▶ [What to produce]: Report all lines below with the word "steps".

── Supplied records ──

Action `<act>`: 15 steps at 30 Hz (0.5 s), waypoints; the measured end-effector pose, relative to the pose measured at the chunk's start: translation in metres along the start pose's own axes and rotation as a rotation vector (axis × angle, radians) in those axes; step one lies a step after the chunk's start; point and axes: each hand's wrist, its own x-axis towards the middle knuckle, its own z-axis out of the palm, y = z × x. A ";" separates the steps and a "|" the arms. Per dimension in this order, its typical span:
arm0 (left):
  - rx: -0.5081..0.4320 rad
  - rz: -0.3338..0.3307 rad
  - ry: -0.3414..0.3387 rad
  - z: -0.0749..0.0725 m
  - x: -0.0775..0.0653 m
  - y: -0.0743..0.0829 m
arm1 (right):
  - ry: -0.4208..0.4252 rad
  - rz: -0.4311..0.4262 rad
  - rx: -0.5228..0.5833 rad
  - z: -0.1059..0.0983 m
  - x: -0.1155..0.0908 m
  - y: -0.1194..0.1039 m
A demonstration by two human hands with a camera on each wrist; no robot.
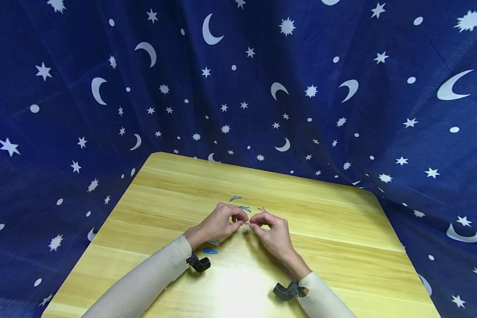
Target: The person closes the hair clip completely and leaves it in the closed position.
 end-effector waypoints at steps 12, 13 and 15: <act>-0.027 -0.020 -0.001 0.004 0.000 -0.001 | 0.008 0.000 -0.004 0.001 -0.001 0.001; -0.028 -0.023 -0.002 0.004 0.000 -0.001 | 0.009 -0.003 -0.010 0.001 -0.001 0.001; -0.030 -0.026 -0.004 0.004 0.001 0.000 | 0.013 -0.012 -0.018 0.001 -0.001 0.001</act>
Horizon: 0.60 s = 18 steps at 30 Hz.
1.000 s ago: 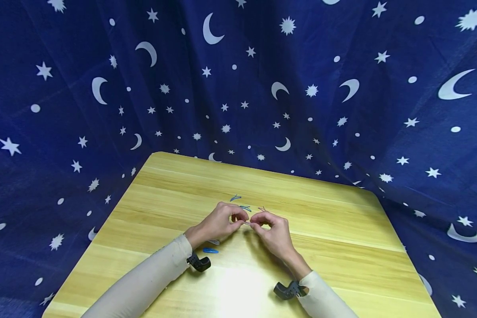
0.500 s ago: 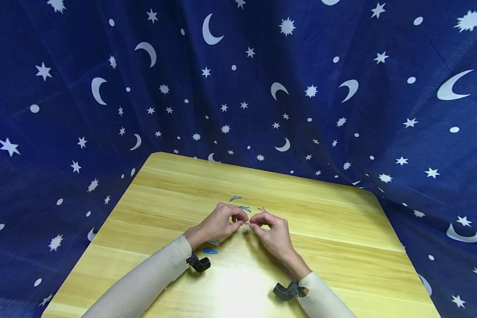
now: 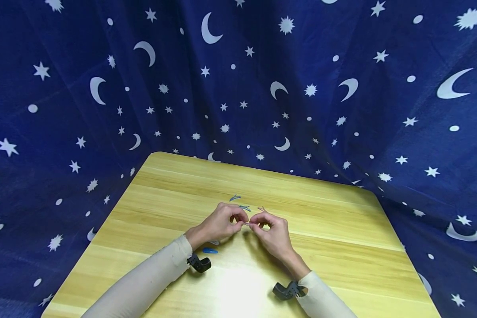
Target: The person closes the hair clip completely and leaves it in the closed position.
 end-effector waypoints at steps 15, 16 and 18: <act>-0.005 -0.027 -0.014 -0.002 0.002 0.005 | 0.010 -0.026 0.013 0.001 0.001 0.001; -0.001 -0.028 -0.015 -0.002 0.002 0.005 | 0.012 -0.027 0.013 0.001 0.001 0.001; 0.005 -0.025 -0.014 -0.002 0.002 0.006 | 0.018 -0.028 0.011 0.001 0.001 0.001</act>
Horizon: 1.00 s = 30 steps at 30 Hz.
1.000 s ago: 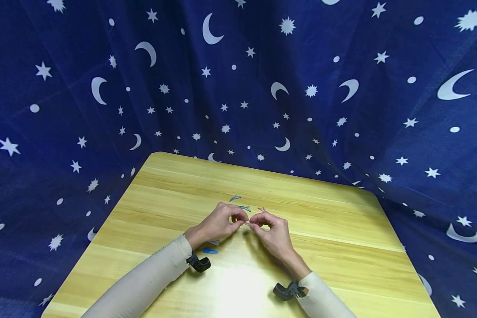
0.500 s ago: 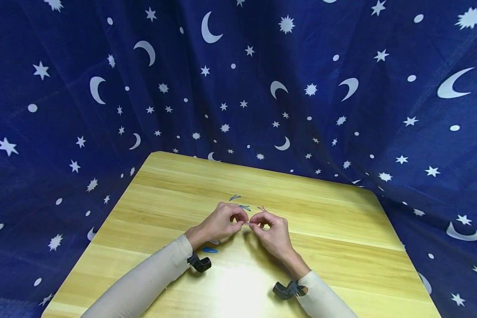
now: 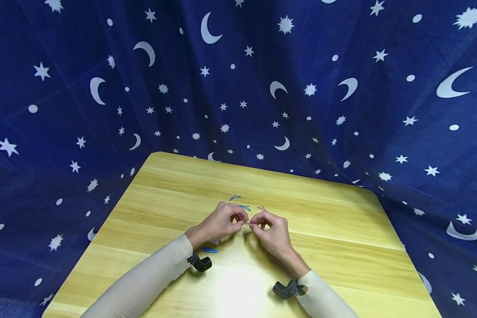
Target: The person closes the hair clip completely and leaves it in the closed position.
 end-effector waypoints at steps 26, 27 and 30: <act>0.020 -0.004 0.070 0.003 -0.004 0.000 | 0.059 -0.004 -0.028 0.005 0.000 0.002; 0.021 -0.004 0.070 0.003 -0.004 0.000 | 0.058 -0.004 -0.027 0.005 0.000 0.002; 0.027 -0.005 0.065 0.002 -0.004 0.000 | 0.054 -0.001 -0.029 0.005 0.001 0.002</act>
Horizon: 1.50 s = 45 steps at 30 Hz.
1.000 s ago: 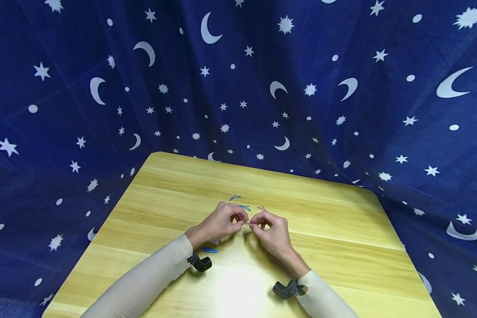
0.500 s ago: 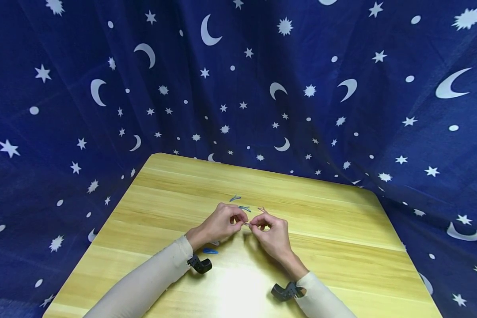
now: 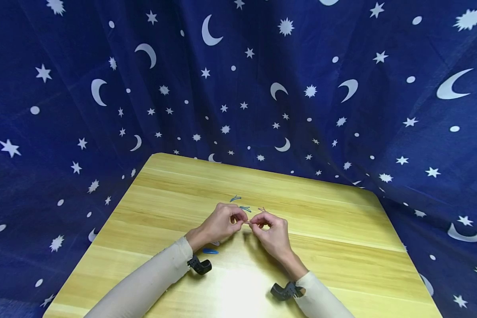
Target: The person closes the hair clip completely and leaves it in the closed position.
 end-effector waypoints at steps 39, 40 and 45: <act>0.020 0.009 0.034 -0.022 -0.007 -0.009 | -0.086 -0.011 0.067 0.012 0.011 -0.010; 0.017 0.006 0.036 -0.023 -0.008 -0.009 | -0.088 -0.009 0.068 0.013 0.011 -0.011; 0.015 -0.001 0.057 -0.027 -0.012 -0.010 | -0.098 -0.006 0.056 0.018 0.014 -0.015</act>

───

▶ [Solution to the exercise]:
Action `<act>`: 15 steps at 30 Hz (0.5 s), waypoints; the measured end-effector pose, relative to the pose measured at the chunk's start: translation in metres along the start pose's own axes and rotation as a rotation vector (axis × angle, radians) in those axes; step one lies a step after the chunk's start; point and axes: each hand's wrist, its own x-axis towards the middle knuckle, its own z-axis out of the palm, y = z × x. A ";" separates the steps and a "|" the arms. Per dimension in this order, its typical span:
 end-effector waypoints at steps 12, 13 and 15: <act>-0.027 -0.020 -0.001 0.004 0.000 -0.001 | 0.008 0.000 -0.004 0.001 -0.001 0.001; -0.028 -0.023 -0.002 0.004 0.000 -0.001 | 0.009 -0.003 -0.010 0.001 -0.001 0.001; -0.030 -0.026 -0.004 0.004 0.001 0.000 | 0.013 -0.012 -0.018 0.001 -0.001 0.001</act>
Horizon: 0.60 s = 18 steps at 30 Hz.
 end-effector waypoints at steps 15, 16 and 18: <act>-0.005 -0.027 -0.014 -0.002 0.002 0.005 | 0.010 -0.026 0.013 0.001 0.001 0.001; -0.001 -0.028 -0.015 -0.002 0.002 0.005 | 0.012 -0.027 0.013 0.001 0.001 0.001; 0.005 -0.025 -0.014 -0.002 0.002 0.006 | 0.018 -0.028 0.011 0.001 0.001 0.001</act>
Horizon: 1.00 s = 30 steps at 30 Hz.
 end-effector waypoints at steps 26, 27 and 30: <act>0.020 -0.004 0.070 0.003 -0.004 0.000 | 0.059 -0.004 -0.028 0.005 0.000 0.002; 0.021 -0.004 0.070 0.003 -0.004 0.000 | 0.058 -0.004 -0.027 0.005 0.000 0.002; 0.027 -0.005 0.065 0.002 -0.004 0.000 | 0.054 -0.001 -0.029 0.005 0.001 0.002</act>
Horizon: 1.50 s = 45 steps at 30 Hz.
 end-effector waypoints at steps 39, 40 and 45: <act>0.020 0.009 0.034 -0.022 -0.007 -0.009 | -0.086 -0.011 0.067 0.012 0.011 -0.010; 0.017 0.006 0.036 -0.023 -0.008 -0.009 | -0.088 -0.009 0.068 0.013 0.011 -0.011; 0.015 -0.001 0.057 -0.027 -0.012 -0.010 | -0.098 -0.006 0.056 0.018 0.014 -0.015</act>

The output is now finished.